- About this task
Every entry below is to be copied exactly, apart from any picture it holds.

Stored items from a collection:
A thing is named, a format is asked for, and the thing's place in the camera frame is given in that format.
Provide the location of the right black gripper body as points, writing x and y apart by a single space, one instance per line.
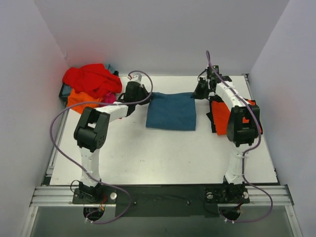
200 89

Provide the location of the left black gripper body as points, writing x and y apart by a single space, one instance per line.
142 94

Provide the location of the teal blue t shirt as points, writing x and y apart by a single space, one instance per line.
175 112

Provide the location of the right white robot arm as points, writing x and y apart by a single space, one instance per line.
236 167

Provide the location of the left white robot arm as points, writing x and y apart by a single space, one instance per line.
91 131

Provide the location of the pink t shirt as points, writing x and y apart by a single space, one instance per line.
109 98

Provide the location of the folded black t shirt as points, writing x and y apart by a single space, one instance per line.
241 123

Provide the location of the folded orange t shirt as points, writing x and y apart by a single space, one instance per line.
221 115

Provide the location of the light blue t shirt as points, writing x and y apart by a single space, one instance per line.
110 68

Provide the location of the red t shirt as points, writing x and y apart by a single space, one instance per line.
93 79

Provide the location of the orange crumpled t shirt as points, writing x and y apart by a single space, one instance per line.
75 98

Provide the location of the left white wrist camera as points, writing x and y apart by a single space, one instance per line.
135 78

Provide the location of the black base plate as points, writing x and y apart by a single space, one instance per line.
209 200

- Solved problem
A thing is named, a format is asked for, and the thing's place in the camera frame is given in that format.
Provide the location of the right black gripper body as points, writing x and y apart by a single space, one instance per line.
200 89

Provide the location of the left black gripper body as points, writing x and y apart by a single space, one instance per line.
142 94

Provide the location of the teal blue t shirt as points, writing x and y apart by a single space, one instance per line.
175 112

Provide the location of the right white robot arm as points, writing x and y apart by a single space, one instance per line.
236 167

Provide the location of the left white robot arm as points, writing x and y apart by a single space, one instance per line.
91 131

Provide the location of the pink t shirt as points, writing x and y apart by a single space, one instance per line.
109 98

Provide the location of the folded black t shirt as points, writing x and y apart by a single space, one instance per line.
241 123

Provide the location of the folded orange t shirt as points, writing x and y apart by a single space, one instance per line.
221 115

Provide the location of the light blue t shirt as points, writing x and y apart by a single space, one instance per line.
110 68

Provide the location of the red t shirt as points, writing x and y apart by a single space, one instance per line.
93 79

Provide the location of the orange crumpled t shirt as points, writing x and y apart by a single space, one instance per line.
75 98

Provide the location of the left white wrist camera as points, writing x and y apart by a single space, one instance per line.
135 78

Provide the location of the black base plate as points, writing x and y apart by a single space, one instance per line.
209 200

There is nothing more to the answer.